### Task directions
Copy out every line of the data that has the word "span" somewhere in it.

### Recorded information
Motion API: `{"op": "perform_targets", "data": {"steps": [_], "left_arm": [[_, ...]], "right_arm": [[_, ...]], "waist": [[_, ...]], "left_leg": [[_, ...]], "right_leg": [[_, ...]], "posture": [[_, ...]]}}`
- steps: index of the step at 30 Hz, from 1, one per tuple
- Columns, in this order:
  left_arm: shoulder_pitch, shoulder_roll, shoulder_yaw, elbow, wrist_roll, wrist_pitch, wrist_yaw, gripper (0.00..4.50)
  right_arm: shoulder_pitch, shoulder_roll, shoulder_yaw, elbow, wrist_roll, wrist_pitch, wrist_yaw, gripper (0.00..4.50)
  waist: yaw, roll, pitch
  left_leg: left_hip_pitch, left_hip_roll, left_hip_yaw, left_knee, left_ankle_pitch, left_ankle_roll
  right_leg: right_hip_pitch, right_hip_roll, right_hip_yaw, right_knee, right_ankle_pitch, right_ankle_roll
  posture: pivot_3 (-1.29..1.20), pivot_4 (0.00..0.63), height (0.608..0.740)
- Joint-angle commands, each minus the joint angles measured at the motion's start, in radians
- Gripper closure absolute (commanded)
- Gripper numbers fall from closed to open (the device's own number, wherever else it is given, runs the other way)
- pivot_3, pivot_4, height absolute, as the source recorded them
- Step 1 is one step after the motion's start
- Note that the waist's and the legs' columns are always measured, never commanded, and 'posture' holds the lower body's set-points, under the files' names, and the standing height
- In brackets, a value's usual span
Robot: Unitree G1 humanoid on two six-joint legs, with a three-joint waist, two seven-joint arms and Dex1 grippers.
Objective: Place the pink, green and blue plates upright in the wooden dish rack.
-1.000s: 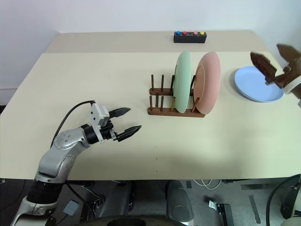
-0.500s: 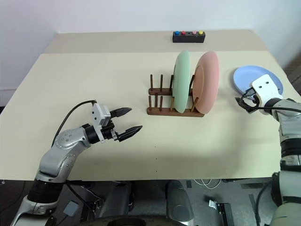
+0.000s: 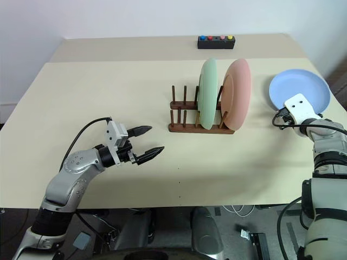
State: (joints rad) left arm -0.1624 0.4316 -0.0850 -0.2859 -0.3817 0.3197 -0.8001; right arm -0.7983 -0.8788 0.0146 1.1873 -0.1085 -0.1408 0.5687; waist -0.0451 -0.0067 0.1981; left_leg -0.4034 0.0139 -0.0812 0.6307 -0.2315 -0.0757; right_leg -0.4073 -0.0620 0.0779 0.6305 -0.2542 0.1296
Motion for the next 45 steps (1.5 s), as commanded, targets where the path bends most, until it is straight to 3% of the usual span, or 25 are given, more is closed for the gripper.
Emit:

### Task response
- In brackets, a value's usual span
Motion for the next 45 steps (1.5 s), as commanded, targets where the path bends most, until it is straight to 3% of the usual span, or 25 are given, more is closed for the gripper.

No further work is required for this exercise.